Messy mom guilty as charged

My family and I watched a television show not long ago about the power of observation. The show depicted police officers looking for subtle clues to decide on a suspect’s guilt or innocence.

In one true scenario, an officer was on the lookout for a stolen red Mustang without tags. It just so happened that two were parked outside a convenience store. The officers staked out the place and witnessed a man with his head down walk quickly toward one of the vehicles, toss his trash in a nearby can, jump in, slam it into reverse and drive away. A second man soon followed, except this one took his time, glanced at the policeman and nodded, turned up his bag of chips, and then wadded up the bag and threw it in the backseat before casually getting in the vehicle and carefully backing out. Who’s the real crook?

The answer is … number two. What gave him away?

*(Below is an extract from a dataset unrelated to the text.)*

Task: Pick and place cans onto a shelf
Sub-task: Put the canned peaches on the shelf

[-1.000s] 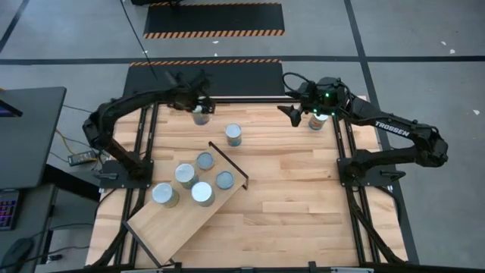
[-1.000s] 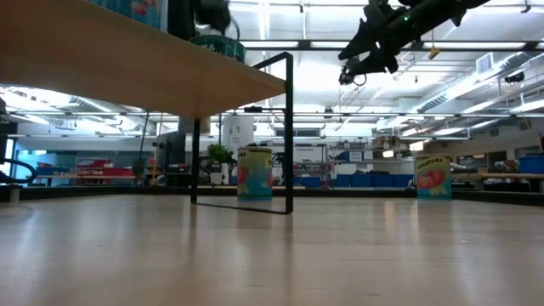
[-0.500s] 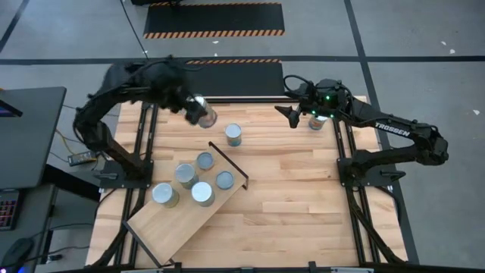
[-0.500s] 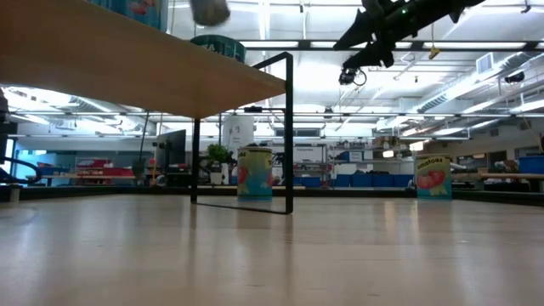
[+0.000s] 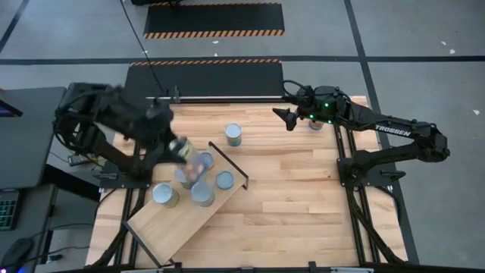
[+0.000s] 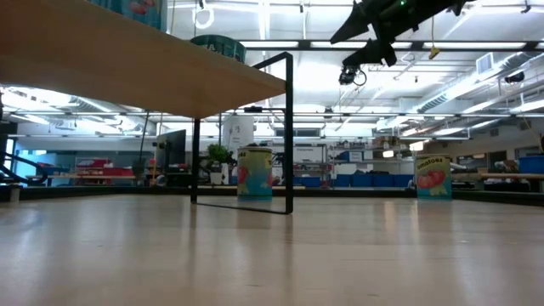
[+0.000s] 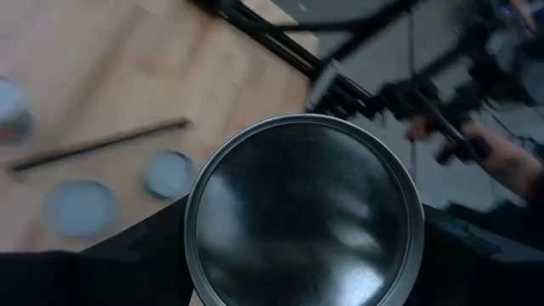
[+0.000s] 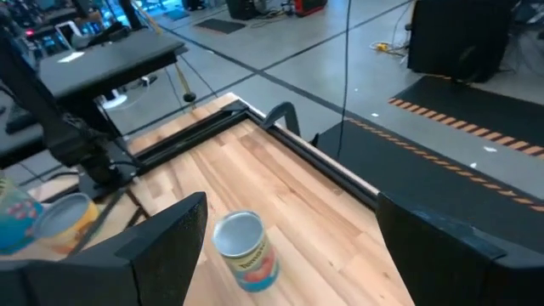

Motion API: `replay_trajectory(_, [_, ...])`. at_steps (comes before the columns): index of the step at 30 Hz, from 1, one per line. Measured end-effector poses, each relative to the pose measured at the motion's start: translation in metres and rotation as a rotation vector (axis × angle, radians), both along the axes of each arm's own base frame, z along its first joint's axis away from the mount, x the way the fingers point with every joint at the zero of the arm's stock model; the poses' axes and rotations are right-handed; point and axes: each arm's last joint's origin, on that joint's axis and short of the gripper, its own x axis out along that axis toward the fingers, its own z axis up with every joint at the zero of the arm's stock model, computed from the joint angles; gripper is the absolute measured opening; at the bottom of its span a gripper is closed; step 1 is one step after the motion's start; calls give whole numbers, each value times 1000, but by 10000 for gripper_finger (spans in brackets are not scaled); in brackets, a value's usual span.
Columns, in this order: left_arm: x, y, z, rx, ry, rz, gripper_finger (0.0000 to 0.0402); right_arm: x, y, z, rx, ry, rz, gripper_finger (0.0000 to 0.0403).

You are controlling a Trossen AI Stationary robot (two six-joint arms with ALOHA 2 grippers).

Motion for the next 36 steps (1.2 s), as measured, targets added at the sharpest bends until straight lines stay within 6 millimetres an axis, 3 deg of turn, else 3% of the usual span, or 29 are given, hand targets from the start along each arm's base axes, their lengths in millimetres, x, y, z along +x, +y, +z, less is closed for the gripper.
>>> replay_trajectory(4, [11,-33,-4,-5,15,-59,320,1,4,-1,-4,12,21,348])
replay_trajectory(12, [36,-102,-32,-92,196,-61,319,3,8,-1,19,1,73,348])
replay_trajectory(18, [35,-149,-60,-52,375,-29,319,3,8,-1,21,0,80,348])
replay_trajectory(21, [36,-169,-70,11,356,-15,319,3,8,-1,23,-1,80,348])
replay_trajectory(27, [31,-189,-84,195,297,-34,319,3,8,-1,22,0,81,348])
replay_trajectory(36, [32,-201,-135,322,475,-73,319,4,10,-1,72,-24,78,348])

“Who throws trash into his own car?” asked the show’s host, incredulously.

At this point, my entire family turns and looks at me, and I know what they are thinking, “We’d better save some bail money.”

My grandmother, the tidiest person I ever knew, would be appalled if she saw the back seat of my car. It’s true, I’m embarrassed to admit, I tend to throw things back there. It’s usually as I drive, and it’s usually with great flourish. For example, I will finish off my bottle of sparkling water, say “Ah,” and toss it in the back.

At which point, I will usually get a sounding chorus of outraged voices going, “MOM!”

My messy car has not been the only source of admonishment from my children. I also have trouble with papers. You know all the hundreds of thousands of papers that the kids bring home from school every day. Why, why, why so many papers? And, where, where, where is a parent supposed to put them? I tried organizational boxes with the kids’ names on them, the dining room table, behind the pepper jar in the kitchen, and for a long while, on top of the pool table, but since we sold that, I’ve now regulated them all to a big, fat stack. You need your physical form, your field trip form, your science Olympiad schedule? Check the stack.

It worked pretty well until my son had to ride the bus for the first time this year. He came home and said, “Where is my bus form?”

I told him to - say it with me - “Check the stack.”

He looked there, and then we went down the list of other locations: behind the pepper jar, on the dining room, and even his book bag, which is the equivalent of the Lost and Found, but no bus form.
“Just get another one tomorrow,” I advised.

“Um, I will, but I don’t think she’ll like it much.”

Next day, he came back with the form, and I dutifully filled it out. I took him to school that morning, and he rode the bus home and promptly asked if his sister could pick him up the next day.
I looked at him and said, “You lost your form, didn’t you?”

Turns out, the bus driver told him that was his last one, and he wasn’t going to get on the bus without it. We eventually found it. No, not in the stack but tossed in the backseat of my car, along with some empty sparkling water bottles, and some other miscellaneous papers.


Please don’t judge me. I've already called the Mom police, and they are on their way. I’ll be in the red Mustang finishing up my chips.